Every technology has its strengths and weaknesses. Contrary to widespread expectations, JDO in the real world doesn't necessarily free architects from knowing their data store.

Developers must also devote considerable effort to keeping the data model, the mapping file, and the database model in synch. You must consider that issue for major projects with changing requirements -- requirements change in probably 99 percent of software projects. Luckily, the available Java code and/or DDL (data description language) generators are growing more mature. Also, you will find that using alternative approaches to persistence in synching up data models proves more painful -- JDBC comes to mind.

To use JDO-based products, you must master JDO-specific approaches to data-type and relationship mapping, caching mechanisms, and many other powerful features. Persistence is a complex subject, and the product documentation does not necessarily tell you the whole story. However, once you've completed the learning phase, your development productivity will shoot through the roof with JDO.

Software architects working on large, scalable environments should note that JDO does not currently support distributed caching. Developers have two obvious options available:

• Implement caching, but not clustering
• Implement clustering, but not caching

Help is on the way, however. Several vendors, like ObjectFrontier and GemStone have announced distributed cache products, and some will work with JDO.

JDO: The way to go

Regardless of which solution you decide on, JDO is an exciting, new, and almost mission-critical-ready technology. The main advantage of JDO over entity beans is its relative simplicity; it lets developers concentrate more on business logic. Less code to write means fewer errors, which means higher software development productivity. Just as Java's automatic memory management frees developers from mundane and completely unnecessary pointer arithmetic details, JDO relieves developers from labor-intensive persistence issues.

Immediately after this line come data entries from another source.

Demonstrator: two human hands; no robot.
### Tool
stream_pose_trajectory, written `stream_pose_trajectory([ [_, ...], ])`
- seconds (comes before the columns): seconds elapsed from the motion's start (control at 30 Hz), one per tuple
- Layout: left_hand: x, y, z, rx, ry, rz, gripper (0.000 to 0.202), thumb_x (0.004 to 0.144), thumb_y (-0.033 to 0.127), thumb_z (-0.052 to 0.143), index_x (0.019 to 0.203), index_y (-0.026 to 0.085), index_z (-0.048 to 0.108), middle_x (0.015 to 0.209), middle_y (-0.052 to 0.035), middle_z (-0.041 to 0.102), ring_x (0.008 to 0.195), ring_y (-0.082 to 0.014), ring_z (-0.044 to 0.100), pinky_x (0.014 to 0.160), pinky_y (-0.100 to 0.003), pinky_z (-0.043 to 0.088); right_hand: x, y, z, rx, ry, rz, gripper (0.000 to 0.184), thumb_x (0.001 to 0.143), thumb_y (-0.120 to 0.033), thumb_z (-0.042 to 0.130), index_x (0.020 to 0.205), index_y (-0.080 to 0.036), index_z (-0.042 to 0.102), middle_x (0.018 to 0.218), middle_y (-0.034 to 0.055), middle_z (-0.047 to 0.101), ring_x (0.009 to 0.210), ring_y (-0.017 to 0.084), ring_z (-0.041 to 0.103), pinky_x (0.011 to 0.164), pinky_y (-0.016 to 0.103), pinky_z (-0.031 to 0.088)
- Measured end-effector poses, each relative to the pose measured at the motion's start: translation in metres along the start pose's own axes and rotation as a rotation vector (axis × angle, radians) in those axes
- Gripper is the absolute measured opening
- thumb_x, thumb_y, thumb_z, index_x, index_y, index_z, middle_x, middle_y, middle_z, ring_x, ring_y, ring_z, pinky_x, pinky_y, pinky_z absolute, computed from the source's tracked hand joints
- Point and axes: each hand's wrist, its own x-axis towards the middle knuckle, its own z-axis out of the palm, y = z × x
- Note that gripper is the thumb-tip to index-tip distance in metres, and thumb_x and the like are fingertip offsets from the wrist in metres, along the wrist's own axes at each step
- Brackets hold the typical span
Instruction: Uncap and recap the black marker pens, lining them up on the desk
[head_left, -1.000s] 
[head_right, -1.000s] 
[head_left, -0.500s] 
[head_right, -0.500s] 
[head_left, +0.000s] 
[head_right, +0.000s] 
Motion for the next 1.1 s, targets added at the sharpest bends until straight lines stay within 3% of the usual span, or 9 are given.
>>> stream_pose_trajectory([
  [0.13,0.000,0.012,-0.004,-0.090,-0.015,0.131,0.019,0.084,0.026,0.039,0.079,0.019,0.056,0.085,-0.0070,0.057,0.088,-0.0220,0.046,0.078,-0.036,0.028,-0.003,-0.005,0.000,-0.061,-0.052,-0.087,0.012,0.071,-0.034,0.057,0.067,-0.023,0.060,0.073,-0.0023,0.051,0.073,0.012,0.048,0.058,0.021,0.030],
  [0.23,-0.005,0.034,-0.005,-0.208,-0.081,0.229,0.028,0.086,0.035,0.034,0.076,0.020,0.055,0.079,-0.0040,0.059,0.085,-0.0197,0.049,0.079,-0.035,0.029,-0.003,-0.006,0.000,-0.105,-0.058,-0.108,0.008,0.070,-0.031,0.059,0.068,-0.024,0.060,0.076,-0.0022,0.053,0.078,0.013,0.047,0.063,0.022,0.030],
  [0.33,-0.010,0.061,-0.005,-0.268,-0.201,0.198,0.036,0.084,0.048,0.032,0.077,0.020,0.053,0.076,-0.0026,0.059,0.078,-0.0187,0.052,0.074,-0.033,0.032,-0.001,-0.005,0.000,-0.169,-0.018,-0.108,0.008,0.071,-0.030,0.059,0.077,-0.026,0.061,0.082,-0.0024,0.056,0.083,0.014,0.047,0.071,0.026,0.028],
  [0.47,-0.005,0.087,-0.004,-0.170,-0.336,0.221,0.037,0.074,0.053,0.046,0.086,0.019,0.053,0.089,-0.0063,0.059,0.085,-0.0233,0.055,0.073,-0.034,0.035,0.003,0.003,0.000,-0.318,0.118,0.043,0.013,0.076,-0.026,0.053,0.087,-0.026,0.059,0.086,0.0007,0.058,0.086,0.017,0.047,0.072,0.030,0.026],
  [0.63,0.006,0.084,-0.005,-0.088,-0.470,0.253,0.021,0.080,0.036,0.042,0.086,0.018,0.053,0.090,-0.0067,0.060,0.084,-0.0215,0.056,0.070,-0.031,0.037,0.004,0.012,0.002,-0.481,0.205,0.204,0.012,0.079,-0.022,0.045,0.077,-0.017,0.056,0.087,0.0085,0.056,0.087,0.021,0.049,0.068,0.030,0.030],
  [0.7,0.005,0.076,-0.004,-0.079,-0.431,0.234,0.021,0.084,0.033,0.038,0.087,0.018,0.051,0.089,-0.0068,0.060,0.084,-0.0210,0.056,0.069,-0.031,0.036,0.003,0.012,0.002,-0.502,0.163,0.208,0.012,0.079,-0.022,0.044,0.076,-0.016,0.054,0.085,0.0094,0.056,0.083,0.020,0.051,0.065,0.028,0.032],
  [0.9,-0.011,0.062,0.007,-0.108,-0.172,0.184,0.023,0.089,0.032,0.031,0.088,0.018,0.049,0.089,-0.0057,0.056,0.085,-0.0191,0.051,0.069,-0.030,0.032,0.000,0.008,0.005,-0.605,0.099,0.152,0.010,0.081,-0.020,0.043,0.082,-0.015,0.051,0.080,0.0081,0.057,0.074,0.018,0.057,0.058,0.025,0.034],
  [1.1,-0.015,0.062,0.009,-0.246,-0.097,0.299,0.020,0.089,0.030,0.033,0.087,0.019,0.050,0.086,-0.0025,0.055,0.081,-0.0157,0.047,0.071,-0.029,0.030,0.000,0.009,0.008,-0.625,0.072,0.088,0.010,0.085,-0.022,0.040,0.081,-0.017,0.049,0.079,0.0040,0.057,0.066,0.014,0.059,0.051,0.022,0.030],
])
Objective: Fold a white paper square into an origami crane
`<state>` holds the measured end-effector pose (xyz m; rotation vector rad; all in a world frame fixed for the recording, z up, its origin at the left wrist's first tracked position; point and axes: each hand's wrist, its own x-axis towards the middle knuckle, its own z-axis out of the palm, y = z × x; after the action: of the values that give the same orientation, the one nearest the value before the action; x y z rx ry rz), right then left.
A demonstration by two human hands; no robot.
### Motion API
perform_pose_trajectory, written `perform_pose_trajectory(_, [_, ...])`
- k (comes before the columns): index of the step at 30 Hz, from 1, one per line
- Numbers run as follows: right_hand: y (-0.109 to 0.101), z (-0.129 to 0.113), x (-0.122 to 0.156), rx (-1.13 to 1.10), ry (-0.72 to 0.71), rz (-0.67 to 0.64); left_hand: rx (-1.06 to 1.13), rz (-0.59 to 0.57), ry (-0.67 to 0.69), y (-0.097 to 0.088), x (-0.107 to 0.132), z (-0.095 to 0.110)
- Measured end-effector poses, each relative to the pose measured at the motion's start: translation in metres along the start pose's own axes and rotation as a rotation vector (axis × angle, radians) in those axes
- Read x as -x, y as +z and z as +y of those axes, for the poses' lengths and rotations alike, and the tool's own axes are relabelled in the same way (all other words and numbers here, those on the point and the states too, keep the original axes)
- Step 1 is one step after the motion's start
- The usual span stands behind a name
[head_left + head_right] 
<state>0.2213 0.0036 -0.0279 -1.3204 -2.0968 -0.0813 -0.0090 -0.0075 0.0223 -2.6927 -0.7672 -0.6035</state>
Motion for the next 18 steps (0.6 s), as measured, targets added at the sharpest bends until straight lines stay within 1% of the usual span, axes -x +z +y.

More JDO-compliant products are appearing on the market. JDO makes it easier to write data-oriented applications, and the advantage is especially pronounced in the J2EE development area.

Both the Sun and Castor JDO approaches come closer than any other alternative to the ideal persistence layer presented in Part 1. No other technology available offers a comparable combination of portability, power, and simplicity. What's not to like?